= List of Colorado Rockies broadcasters =

The Colorado Rockies are broadcast locally in Colorado on the radio and produced by MLB Network and televised on ROCKIES.TV, a streaming service with no blackouts. ROCKIES.TV is also carried by DirecTV, Charter, Comcast, FuboTV, and several other smaller Cable television providers.

==Radio==

The flagship radio station of the Rockies Radio Network is KOA 850 AM. Games are carried on the network in eight states.

Jeff Kingery, who was with the team in the radio booth since its inaugural season in 1993, retired at the end of the 2009 season after 17 years broadcasting Rockies games. Kingery is famous for his home run call, "that ball's going and it ain't coming back!"

Kingery's long-time partner in the booth, Jack Corrigan, assumed primary play-by-play duties after Kingery's retirement. Corrigan's signature home run call is, "It's touch 'em all time!"

Beginning with the 2010 season, Jerry Schemmel partnered with Corrigan, in the color commentator role (and calling middle innings while Corrigan did color). Prior to the 2020 season, Schemmel was dismissed and replaced with Mike Rice. In April 2022 Mike Rice refused to get the COVID-19 vaccine and Jerry Schemmel returned to the Rockies radio booth.Schemmel was laid off again at the conclusion of the 2025 season. Zach Goodman, son of longtime Rockies television play-by-play announcer Drew Goodman, joined the Rockies radio booth early in the 2026 season.

One of the two radio broadcasters will occasionally substitute for one of the television broadcasters if necessary.

===List of radio announcers===
- Joe Cullinane: 1993–94, pre- and postgame host
- Jack Corrigan: 2003–present
- Wayne Hagin: 1993–2002
- Jeff Kingery: 1993–2009
- Mike Rice: 2020–2022
- Jerry Schemmel: 2010–19 & 2022–2025
- Zach Goodman: 2026-present

==Television==
Drew Goodman, Ryan Spilborghs and Jeff Huson call the Rockies games on television. Goodman's home run call is, "take a good look, you won't see it for long!"
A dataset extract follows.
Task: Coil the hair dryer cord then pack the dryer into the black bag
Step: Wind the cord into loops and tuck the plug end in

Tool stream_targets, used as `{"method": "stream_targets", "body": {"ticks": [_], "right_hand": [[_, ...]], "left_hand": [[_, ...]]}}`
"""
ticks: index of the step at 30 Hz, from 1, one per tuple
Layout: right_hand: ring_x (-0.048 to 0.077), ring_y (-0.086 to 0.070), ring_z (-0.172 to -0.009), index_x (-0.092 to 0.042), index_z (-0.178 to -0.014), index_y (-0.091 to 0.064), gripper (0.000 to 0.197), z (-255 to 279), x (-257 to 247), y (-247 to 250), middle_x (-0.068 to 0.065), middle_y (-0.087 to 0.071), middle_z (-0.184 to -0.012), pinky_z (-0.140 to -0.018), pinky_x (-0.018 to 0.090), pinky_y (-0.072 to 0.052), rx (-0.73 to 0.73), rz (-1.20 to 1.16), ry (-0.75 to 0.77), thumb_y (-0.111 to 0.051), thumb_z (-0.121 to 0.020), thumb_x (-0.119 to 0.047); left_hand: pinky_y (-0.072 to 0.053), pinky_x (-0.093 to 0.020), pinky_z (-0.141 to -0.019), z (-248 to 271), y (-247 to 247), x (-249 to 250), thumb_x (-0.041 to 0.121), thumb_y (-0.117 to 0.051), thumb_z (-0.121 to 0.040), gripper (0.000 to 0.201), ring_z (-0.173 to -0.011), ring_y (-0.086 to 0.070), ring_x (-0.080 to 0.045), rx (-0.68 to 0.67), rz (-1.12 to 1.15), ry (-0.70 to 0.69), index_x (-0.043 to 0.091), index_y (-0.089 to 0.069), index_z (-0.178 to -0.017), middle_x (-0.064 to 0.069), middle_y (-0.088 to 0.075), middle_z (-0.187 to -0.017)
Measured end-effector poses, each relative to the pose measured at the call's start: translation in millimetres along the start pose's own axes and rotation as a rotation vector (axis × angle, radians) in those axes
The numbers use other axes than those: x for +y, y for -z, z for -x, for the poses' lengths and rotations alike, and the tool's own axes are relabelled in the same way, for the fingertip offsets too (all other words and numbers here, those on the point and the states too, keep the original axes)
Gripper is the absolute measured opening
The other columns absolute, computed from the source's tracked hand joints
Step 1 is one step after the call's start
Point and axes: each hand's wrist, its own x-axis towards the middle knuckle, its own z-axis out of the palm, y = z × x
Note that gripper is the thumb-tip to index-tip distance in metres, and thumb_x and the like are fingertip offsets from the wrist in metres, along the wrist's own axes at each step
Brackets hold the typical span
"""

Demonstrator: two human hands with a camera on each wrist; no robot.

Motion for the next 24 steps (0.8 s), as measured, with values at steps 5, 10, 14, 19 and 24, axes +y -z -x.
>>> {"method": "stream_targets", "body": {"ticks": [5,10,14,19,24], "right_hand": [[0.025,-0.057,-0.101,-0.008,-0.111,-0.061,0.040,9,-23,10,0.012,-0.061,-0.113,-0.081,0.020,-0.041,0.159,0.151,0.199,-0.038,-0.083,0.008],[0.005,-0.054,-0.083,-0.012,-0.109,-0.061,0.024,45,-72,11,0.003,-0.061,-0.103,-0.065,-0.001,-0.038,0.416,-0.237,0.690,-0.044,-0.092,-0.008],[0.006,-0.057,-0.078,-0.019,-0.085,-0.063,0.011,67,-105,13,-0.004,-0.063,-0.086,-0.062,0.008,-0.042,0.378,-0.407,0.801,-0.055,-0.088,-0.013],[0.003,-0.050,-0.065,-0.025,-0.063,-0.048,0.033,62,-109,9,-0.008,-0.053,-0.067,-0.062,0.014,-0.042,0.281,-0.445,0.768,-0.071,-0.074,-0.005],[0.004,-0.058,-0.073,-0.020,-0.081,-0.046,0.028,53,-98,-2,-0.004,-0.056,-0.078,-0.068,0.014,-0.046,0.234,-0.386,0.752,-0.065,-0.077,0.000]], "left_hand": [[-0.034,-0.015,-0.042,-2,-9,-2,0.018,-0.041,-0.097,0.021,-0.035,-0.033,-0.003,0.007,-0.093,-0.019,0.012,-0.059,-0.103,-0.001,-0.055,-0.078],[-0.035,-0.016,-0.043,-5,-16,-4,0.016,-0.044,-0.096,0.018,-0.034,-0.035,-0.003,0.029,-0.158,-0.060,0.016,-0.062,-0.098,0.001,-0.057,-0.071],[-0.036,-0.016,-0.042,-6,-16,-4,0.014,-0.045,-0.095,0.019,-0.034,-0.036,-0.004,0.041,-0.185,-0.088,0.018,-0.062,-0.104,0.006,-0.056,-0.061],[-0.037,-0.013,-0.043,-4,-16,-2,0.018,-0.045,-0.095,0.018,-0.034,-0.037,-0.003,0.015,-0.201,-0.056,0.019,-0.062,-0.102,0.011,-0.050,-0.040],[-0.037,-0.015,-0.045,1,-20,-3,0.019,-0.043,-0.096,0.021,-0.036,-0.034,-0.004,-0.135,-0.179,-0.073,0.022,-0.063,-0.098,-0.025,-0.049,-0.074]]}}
As of 2023, Rockies pregame and postgame shows are handled by Jenny Cavnar, Kelsey Wingert, Marc Stout, Cory Sullivan and Ryan Lavarnway. Wingert, Cavnar and Stout also offer on-camera in-game commentary from the stands. Ryan Spilborghs sometimes calls games in the broadcast booth in the absence of Huson. Both Huson and Spilborghs will also occasionally appear on pregame and postgame shows.
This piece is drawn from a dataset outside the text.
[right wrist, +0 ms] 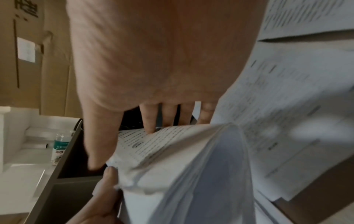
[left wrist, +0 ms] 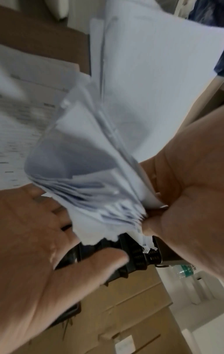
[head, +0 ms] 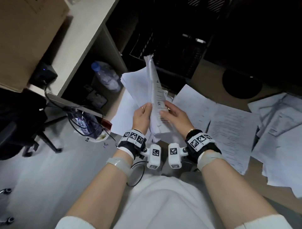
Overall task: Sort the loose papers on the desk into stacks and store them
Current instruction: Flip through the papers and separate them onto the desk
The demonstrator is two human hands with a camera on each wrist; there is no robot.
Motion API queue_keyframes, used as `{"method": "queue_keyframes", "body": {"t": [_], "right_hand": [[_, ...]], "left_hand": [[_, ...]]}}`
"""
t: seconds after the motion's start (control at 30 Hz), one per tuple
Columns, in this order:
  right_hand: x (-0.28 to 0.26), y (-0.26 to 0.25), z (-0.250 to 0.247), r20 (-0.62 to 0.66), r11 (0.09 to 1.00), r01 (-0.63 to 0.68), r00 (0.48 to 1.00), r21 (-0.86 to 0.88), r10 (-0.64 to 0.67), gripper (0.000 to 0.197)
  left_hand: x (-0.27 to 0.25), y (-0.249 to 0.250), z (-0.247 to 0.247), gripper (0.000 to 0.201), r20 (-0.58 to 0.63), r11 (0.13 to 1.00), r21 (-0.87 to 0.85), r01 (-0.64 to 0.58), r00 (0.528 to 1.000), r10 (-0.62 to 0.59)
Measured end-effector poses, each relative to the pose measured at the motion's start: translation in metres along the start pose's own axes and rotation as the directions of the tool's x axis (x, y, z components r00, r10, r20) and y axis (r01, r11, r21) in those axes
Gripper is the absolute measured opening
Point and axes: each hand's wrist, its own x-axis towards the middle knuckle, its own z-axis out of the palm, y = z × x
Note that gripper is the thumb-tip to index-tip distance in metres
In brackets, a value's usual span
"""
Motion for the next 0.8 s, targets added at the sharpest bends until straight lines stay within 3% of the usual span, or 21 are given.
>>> {"method": "queue_keyframes", "body": {"t": [0.07, 0.13, 0.3, 0.37, 0.57, 0.8], "right_hand": [[-0.015, -0.002, -0.019, 0.081, 0.998, -0.009, 0.997, -0.065, 0.014, 0.078], [-0.027, -0.001, -0.038, 0.1, 0.994, 0.017, 0.995, -0.11, -0.005, 0.08], [-0.056, 0.007, -0.09, 0.041, 0.963, 0.016, 0.999, -0.27, -0.005, 0.054], [-0.069, 0.012, -0.109, 0.05, 0.96, 0.021, 0.999, -0.28, -0.008, 0.053], [-0.101, 0.027, -0.158, 0.058, 0.964, 0.035, 0.998, -0.264, -0.02, 0.073], [-0.132, 0.021, -0.194, 0.044, 0.965, 0.035, 0.999, -0.259, -0.025, 0.095]], "left_hand": [[-0.009, -0.001, 0.019, 0.023, 0.031, 1.0, -0.008, -0.013, 0.999, 0.014], [-0.022, -0.001, 0.039, 0.018, 0.043, 1.0, -0.019, -0.02, 0.999, 0.021], [-0.057, -0.006, 0.09, 0.025, 0.031, 0.999, 0.027, -0.025, 0.999, 0.024], [-0.071, -0.009, 0.111, 0.022, 0.032, 0.998, 0.044, -0.047, 0.998, 0.045], [-0.102, -0.021, 0.163, 0.029, 0.037, 0.998, 0.018, -0.058, 0.998, 0.057], [-0.127, -0.022, 0.204, 0.03, 0.104, 0.994, -0.11, 0.009, 0.995, 0.003]]}}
The Rockies cable television affiliate was AT&T SportsNet Rocky Mountain from 1997 to 2023, when the network shut down. In previous years, over-the-air broadcasts were carried on KWGN-TV from 1993–2002, and on KTVD (Channel 20; UPN affiliate until 9/5/06, after which it joined MyNetworkTV) from 2003–2008.
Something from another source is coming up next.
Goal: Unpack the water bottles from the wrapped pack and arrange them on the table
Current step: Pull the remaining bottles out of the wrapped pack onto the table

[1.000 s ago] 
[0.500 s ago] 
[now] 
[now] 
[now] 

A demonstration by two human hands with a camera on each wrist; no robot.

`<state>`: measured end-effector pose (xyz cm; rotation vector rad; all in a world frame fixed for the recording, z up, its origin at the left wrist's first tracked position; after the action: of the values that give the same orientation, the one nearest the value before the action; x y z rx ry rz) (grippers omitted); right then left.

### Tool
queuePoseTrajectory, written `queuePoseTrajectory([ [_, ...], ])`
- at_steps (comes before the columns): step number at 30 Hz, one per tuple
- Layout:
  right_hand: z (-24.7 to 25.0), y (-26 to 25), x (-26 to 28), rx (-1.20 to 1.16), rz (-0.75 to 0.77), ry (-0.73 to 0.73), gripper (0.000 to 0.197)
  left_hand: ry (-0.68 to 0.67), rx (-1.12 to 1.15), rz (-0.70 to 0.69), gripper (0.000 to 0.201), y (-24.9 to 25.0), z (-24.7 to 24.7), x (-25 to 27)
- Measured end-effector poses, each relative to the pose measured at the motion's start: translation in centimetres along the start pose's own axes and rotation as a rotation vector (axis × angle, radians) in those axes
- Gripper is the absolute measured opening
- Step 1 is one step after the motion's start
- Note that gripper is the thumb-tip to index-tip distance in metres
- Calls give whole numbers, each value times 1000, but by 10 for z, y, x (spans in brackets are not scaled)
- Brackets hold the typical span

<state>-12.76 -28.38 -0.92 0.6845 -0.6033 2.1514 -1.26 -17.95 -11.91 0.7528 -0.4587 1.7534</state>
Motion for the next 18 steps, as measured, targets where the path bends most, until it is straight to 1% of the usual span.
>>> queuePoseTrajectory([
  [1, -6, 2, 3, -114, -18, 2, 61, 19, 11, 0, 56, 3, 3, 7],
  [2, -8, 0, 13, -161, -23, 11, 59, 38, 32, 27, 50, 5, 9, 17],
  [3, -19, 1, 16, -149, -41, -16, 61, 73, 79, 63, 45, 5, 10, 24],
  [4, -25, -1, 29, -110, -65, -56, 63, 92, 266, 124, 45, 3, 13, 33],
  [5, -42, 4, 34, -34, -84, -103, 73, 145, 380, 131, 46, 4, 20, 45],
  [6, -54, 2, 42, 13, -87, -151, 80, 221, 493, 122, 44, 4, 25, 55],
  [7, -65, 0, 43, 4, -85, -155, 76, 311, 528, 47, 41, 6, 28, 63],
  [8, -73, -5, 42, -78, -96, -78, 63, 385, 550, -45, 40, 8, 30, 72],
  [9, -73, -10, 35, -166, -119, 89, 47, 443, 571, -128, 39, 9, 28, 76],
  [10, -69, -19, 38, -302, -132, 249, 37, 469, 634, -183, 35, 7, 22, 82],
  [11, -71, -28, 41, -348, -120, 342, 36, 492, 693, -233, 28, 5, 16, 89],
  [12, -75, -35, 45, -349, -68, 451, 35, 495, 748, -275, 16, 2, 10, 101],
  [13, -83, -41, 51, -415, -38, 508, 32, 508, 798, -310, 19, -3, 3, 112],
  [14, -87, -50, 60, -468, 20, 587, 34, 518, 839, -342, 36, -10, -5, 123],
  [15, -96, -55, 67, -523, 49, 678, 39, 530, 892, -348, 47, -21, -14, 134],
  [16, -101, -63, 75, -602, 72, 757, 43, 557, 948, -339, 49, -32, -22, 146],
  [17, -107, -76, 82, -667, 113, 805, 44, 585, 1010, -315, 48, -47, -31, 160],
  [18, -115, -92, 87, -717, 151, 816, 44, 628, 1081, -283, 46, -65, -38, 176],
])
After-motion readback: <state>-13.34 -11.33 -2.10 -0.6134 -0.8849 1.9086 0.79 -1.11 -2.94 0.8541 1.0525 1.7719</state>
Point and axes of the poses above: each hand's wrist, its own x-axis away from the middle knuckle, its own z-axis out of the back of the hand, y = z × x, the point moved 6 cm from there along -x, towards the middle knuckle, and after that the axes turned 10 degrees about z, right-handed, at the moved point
===List of television announcers===
====Play-by-play====
- Charlie Jones: 1993–1995
- Gayle Gardner: August 3, 1993 (filling in for Charles Jones on KWGN-TV 2 telecast of Rockies at Cincinnati Reds)
- Dave Armstrong: 1996–2001
- Drew Goodman: 2002–Present
- Jack Corrigan: 2003–present (filling in for Drew Goodman)
- Jerry Schemmel: 2010–19 & 2022–Present (filling in for Drew Goodman)
- Marc Stout: 2017–Present (filling in for Drew Goodman)
- Jenny Cavnar: 2018–2023 (filling in for Drew Goodman)

====Color commentators====
- Duane Kuiper: 1993
- Dave Campbell: 1994–1997
- George Frazier: 1998–2015
- Jeff Huson: 2006–present
- Ryan Spilborghs: 2014–present

==Beat writers==
The Rockies also have beat writers who cover the team. The Colorado Rockies local beat writer for MLB.com is Thomas Harding.

The Colorado Rockies beat writer for the Rocky Mountain News was Tracy Ringolsby (1992–2008). Troy Renck covered the Rockies beat for The Denver Post from 2002 to 2013. Since 2014, the Rockies beat writers for the Post are Patrick Saunders and Nick Groke, who eventually left for The Athletic ahead of the 2018 season. DNVR Sports is the only other outlet with a daily beat reporter, originally using Drew Creasman before switching to Patrick Lyons following the 2021 season.